Task description -> Nothing but a number is wanted here: the count of lines in the data holding the word "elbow".

Provided material ->
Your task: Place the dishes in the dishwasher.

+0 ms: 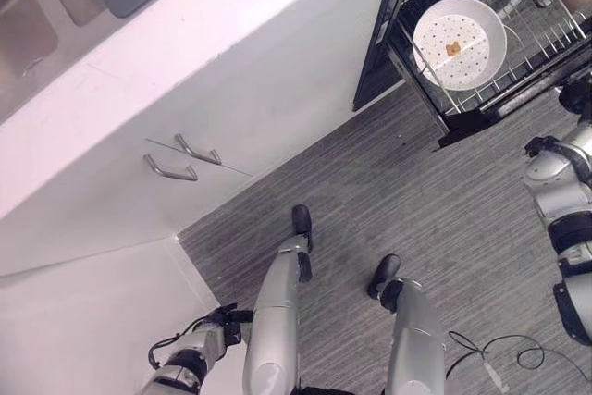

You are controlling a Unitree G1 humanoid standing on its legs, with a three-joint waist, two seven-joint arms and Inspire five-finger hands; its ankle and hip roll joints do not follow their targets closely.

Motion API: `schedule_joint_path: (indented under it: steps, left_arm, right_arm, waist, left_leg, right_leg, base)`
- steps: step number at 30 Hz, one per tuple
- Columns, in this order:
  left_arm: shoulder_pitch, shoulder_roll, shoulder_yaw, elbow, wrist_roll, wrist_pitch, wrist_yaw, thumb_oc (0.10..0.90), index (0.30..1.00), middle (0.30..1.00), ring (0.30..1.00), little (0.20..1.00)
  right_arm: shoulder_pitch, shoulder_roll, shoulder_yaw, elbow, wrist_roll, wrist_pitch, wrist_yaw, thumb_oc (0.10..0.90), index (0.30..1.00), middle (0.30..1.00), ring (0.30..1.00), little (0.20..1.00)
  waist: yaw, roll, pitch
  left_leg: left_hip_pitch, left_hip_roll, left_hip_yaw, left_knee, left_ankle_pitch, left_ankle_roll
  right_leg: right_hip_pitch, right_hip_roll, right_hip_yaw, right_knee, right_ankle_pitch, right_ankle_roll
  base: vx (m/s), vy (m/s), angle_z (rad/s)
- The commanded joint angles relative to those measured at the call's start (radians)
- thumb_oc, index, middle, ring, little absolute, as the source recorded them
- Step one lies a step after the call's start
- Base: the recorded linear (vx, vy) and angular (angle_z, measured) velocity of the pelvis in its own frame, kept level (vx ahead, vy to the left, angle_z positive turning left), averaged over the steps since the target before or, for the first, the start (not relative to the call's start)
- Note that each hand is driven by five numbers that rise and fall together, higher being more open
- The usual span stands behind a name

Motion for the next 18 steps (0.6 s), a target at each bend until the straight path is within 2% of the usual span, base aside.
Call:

Finished exercise -> 2